TASK ITEM:
Each line from the one that contains "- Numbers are" to the end of the material must be set down exactly, and no line before it.
________________
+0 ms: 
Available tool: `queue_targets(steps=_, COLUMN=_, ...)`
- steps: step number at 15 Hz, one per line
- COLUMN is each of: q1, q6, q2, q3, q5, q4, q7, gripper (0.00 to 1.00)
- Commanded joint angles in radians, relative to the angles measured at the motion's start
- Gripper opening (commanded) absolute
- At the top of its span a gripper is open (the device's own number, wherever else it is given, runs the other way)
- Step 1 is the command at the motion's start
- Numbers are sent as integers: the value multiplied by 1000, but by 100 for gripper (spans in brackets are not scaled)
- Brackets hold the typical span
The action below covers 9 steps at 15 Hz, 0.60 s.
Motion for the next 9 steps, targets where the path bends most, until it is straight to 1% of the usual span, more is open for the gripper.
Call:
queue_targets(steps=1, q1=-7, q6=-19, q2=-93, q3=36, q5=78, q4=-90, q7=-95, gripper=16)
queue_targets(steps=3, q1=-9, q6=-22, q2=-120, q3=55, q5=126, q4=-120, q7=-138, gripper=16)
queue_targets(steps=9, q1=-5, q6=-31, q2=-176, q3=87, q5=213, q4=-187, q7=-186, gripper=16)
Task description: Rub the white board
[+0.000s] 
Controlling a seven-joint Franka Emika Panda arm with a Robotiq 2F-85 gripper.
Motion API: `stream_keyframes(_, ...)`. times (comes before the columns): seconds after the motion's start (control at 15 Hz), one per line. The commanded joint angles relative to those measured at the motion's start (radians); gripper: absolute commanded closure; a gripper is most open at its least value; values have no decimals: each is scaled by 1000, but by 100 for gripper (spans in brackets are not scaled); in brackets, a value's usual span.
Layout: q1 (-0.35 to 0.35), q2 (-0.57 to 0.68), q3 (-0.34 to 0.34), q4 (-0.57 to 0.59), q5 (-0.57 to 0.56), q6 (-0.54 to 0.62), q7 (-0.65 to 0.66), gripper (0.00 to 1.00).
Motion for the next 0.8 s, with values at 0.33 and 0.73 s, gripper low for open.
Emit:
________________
RESPONSE:
- Numbers are sent as integers: the value multiplied by 1000, but by 100 for gripper (spans in brackets are not scaled)
- Brackets hold the typical span
The action below covers 9 steps at 15 Hz, 0.60 s.
Motion for the next 9 steps, targets where the path bends most, until it is straight to 1% of the usual span, more is open for the gripper.
Call:
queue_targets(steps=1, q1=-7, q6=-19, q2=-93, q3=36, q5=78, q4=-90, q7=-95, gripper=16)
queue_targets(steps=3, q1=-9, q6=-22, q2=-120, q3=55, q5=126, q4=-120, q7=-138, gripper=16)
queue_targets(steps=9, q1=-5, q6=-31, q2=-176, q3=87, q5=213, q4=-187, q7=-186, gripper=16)
Task description: Rub the white board
[+0.000s] 
Controlling a seven-joint Franka Emika Panda arm with a Robotiq 2F-85 gripper.
Motion API: `stream_keyframes(_, ...)`. times (comes before the columns): seconds after the motion's start (control at 15 Hz), one per line. The commanded joint angles relative to those measured at the motion's start (radians); gripper: absolute commanded closure; a gripper is most open at its least value; values have no decimals: each is scaled by 1000, but by 100 for gripper (spans in brackets are not scaled); in brackets, a value's usual span.
Layout: q1 (-0.35 to 0.35), q2 (-0.57 to 0.68), q3 (-0.34 to 0.34), q4 (-0.57 to 0.59), q5 (-0.57 to 0.56), q6 (-0.54 to 0.62), q7 (-0.65 to 0.66), gripper (0.00 to 1.00).
Motion for the next 0.8 s, with values at 0.33 and 0.73 s, gripper low for open.
Emit:

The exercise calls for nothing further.